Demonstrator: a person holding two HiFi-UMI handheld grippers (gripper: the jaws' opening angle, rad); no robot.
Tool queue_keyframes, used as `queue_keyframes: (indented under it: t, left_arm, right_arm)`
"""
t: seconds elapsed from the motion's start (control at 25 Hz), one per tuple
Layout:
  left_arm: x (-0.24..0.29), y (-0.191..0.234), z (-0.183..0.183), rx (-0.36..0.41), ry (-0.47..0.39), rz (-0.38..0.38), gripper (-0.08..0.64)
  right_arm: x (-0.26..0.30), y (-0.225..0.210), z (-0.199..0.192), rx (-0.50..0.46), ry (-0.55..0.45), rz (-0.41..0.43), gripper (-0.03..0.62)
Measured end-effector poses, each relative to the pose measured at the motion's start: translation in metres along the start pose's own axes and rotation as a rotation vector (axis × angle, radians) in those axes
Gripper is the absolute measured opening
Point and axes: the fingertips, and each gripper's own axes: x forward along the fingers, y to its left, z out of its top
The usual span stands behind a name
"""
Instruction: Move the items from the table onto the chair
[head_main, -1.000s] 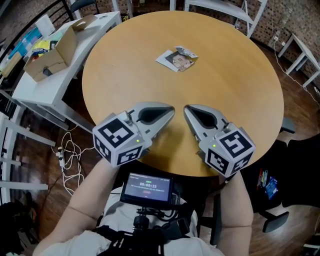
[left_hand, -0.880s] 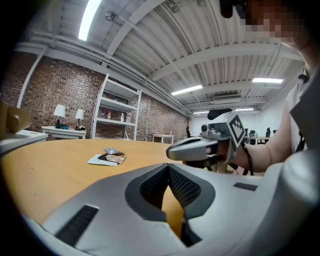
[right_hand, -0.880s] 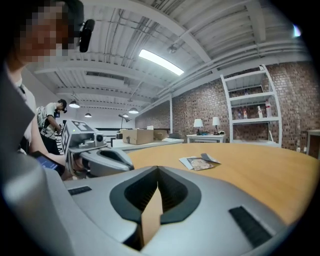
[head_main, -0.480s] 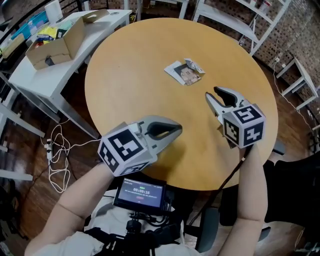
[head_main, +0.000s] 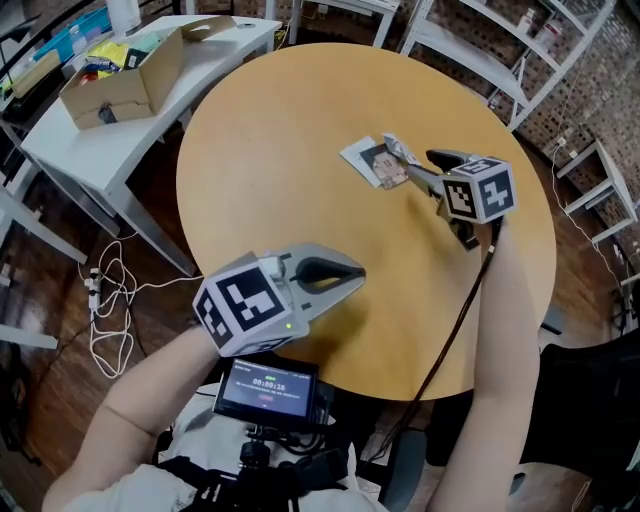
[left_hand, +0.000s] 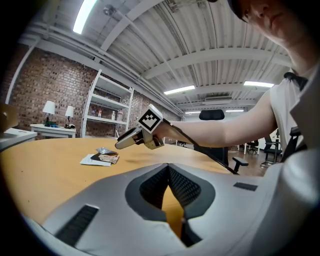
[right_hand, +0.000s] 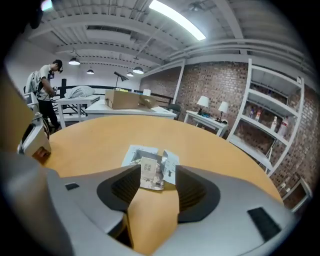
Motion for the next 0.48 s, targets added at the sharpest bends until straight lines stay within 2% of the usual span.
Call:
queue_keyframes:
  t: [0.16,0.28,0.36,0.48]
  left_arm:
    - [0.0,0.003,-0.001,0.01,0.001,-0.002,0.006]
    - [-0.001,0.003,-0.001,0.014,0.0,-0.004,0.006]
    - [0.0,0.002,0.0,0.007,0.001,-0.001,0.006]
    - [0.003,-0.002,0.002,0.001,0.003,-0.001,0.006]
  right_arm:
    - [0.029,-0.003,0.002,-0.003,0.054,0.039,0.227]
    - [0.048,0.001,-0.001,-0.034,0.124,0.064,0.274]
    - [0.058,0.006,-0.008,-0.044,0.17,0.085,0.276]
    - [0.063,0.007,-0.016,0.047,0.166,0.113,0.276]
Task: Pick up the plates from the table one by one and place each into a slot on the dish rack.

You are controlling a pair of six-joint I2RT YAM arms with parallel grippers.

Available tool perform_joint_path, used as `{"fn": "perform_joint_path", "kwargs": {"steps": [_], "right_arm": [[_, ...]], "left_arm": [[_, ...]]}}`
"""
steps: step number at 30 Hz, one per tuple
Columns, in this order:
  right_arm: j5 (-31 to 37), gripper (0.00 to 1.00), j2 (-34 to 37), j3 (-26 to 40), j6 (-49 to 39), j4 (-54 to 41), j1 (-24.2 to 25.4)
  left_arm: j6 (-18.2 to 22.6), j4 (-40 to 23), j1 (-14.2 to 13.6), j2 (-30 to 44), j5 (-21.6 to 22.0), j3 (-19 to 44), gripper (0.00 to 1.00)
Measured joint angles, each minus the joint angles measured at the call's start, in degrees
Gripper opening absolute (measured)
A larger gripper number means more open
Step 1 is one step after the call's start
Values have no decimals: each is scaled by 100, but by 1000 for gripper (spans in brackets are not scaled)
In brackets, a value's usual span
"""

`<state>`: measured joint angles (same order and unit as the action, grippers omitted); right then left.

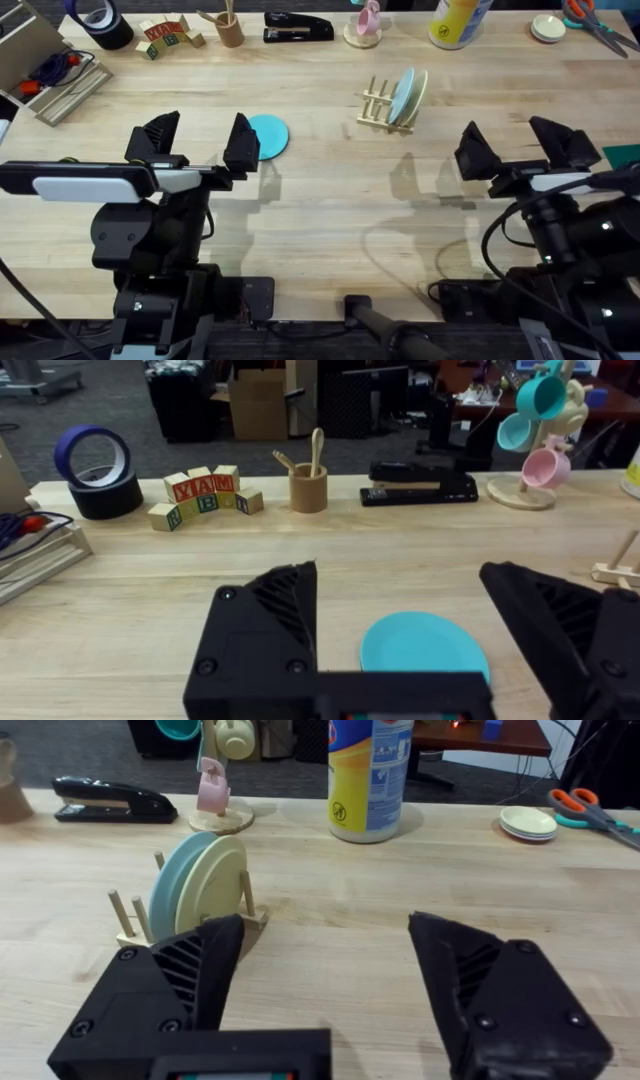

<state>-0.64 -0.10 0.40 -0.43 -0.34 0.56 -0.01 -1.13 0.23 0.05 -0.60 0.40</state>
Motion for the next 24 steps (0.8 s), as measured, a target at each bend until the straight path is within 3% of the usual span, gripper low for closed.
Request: {"fn": "perform_joint_path", "kwargs": {"steps": [24], "right_arm": [[-63,993,2,4,2,2,0]], "left_arm": [[2,9,2,0,-70,4,995]]}}
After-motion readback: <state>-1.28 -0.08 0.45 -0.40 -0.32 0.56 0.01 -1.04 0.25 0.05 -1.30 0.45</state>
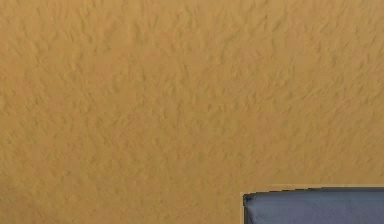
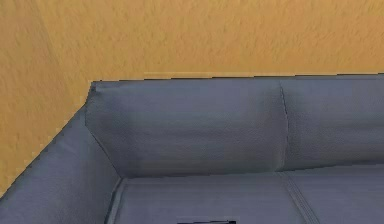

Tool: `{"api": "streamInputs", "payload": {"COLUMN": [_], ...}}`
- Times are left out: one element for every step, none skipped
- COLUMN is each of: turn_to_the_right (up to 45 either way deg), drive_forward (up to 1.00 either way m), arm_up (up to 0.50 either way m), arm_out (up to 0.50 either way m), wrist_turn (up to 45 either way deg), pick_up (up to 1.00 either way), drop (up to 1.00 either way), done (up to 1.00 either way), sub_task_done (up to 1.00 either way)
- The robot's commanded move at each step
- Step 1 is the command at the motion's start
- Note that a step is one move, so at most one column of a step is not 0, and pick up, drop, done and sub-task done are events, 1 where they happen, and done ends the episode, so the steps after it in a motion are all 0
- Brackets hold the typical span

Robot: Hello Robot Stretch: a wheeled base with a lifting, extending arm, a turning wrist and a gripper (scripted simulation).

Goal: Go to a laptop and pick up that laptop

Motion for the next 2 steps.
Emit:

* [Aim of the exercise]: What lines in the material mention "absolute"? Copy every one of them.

* [Solved problem]:
Gripper is the absolute measured opening
Gripper opening absolute (measured)

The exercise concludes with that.